Task to complete »
Filter the entries for the word "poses". Copy each line in which it occurs.

Input data »
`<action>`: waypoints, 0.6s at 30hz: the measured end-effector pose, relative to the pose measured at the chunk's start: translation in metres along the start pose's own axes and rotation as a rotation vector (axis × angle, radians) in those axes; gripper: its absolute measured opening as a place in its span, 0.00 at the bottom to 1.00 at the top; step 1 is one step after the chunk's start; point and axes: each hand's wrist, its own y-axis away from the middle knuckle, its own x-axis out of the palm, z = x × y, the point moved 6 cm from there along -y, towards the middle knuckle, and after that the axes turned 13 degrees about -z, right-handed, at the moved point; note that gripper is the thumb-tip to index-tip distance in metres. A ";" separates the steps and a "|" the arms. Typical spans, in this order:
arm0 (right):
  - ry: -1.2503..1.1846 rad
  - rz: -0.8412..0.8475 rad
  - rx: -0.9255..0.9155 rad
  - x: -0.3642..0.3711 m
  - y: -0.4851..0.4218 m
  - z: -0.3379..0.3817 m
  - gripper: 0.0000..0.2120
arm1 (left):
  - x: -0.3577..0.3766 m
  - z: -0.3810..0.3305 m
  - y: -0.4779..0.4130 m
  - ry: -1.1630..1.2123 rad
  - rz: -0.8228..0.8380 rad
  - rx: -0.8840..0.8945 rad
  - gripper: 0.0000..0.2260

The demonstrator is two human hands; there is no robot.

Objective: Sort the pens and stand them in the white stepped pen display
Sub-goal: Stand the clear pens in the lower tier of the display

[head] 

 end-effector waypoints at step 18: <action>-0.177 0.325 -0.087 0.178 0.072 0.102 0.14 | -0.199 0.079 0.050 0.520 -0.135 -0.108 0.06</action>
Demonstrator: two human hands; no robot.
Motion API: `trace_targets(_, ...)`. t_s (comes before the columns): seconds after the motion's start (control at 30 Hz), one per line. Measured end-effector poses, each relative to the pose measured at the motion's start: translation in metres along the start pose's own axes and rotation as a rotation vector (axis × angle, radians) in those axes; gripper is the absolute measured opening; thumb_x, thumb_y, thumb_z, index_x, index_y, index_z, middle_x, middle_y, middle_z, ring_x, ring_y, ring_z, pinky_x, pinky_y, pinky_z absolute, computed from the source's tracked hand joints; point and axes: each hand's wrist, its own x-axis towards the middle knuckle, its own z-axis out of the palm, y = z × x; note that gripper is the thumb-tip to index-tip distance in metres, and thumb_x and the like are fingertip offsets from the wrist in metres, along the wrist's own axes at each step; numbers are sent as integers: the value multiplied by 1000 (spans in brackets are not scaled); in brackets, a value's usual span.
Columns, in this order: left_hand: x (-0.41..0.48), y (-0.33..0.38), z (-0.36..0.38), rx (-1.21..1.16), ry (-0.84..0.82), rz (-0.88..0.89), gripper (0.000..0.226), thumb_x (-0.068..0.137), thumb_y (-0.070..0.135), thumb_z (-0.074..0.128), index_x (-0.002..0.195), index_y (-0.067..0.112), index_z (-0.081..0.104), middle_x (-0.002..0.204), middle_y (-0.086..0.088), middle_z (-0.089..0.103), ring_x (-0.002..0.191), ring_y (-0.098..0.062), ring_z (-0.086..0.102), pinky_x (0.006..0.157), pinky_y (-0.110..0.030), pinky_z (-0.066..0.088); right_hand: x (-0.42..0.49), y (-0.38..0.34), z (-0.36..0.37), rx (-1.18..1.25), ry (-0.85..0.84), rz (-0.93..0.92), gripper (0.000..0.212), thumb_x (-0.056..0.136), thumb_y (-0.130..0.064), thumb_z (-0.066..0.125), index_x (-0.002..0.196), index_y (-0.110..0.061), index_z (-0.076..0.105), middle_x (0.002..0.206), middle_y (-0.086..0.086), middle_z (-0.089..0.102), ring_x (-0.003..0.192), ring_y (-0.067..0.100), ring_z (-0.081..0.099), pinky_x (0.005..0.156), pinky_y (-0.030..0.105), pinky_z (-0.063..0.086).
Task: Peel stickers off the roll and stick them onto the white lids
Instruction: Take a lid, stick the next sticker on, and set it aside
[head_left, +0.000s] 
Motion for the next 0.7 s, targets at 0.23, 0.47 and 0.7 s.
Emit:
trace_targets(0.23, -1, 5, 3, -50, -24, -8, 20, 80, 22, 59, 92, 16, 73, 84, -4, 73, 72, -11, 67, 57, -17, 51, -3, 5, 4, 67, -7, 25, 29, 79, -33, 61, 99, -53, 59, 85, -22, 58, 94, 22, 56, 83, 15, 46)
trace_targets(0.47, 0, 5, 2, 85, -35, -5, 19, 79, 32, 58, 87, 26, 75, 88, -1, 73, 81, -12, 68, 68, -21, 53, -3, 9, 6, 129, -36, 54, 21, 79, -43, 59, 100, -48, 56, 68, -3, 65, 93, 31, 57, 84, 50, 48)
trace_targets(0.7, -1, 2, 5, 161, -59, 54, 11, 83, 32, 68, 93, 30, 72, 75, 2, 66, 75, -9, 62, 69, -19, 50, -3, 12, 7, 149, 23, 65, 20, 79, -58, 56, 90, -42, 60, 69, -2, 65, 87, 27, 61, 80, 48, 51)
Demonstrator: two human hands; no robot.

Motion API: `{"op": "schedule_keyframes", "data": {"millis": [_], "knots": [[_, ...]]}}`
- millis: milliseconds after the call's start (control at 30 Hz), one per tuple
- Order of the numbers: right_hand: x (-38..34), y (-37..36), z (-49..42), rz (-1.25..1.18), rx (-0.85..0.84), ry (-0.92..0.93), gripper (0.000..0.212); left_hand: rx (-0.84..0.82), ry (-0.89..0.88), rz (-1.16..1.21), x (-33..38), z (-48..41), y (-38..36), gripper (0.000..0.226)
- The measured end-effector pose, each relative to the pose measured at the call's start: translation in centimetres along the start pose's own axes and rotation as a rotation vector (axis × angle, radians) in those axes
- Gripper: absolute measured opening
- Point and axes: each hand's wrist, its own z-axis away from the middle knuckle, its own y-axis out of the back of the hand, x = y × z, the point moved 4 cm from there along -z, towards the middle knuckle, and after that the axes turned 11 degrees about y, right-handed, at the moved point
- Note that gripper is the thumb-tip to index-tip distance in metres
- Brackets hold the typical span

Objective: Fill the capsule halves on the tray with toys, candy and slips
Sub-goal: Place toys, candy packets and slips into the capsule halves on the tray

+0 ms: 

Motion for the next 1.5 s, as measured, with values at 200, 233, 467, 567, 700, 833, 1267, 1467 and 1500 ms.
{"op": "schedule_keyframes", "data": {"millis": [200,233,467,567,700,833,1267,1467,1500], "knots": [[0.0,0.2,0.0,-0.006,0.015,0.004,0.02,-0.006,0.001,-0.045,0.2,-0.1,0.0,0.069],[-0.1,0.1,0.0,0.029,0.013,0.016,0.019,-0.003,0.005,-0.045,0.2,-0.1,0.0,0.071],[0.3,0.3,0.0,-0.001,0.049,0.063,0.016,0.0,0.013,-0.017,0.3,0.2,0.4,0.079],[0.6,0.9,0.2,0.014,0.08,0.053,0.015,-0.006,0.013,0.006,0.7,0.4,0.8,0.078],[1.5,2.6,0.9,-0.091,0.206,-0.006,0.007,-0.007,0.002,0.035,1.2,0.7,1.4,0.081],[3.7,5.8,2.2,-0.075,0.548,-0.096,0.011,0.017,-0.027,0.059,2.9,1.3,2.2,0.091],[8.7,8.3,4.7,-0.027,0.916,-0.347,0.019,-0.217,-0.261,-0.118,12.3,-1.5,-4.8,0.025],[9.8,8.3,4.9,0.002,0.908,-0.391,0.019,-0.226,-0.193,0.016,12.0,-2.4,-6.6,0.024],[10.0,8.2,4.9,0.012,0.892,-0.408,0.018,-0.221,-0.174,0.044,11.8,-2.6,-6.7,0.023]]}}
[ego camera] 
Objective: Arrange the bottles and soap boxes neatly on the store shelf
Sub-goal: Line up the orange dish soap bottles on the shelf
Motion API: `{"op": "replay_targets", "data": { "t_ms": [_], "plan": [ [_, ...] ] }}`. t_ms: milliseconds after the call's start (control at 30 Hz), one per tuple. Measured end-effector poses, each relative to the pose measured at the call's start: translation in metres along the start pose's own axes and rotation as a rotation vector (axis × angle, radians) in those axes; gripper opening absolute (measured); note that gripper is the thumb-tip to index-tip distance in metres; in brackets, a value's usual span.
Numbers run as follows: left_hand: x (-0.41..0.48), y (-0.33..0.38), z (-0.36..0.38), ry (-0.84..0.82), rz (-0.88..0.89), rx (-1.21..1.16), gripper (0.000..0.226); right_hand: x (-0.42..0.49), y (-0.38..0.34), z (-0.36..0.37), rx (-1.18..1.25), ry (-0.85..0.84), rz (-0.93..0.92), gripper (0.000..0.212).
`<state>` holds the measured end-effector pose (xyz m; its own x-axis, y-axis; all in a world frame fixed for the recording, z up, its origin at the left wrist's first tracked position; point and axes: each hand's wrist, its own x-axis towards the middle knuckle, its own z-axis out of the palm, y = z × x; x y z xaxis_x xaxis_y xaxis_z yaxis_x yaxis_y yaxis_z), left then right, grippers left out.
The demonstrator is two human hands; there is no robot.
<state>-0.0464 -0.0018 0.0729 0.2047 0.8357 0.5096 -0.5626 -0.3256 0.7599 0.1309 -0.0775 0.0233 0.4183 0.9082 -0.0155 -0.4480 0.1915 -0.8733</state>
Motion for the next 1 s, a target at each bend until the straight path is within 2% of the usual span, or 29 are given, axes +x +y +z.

Written response »
Motion API: `trace_targets(_, ...)`. t_s (comes before the columns): seconds after the motion's start (control at 30 Hz), one per line. Measured end-effector poses, each relative to the pose measured at the motion's start: translation in metres along the start pose's own axes and rotation as a rotation vector (axis × angle, radians) in those axes; gripper is the absolute measured opening; thumb_x, thumb_y, thumb_z, index_x, index_y, index_z, middle_x, middle_y, middle_z, ring_x, ring_y, ring_z, pinky_x, pinky_y, pinky_z absolute, computed from the source's tracked hand joints; point and axes: each hand's wrist, its own x-axis towards the middle knuckle, its own z-axis out of the palm, y = z × x; note that gripper is the thumb-tip to index-tip distance in metres, and thumb_x and the like are fingertip offsets from the wrist in metres, along the wrist's own axes at each step; numbers are sent as integers: the value multiplied by 1000 (spans in brackets are not scaled); in brackets, a value's usual span.
Motion API: `{"op": "replay_targets", "data": { "t_ms": [_], "plan": [ [_, ...] ] }}`. t_ms: milliseconds after the call's start (control at 30 Hz), one per tuple. Measured end-effector poses, each relative to the pose measured at the call's start: translation in metres along the start pose's own axes and rotation as a rotation vector (axis × angle, radians) in those axes; gripper opening absolute (measured); note that gripper is the thumb-tip to index-tip distance in metres; in brackets, a value's usual span.

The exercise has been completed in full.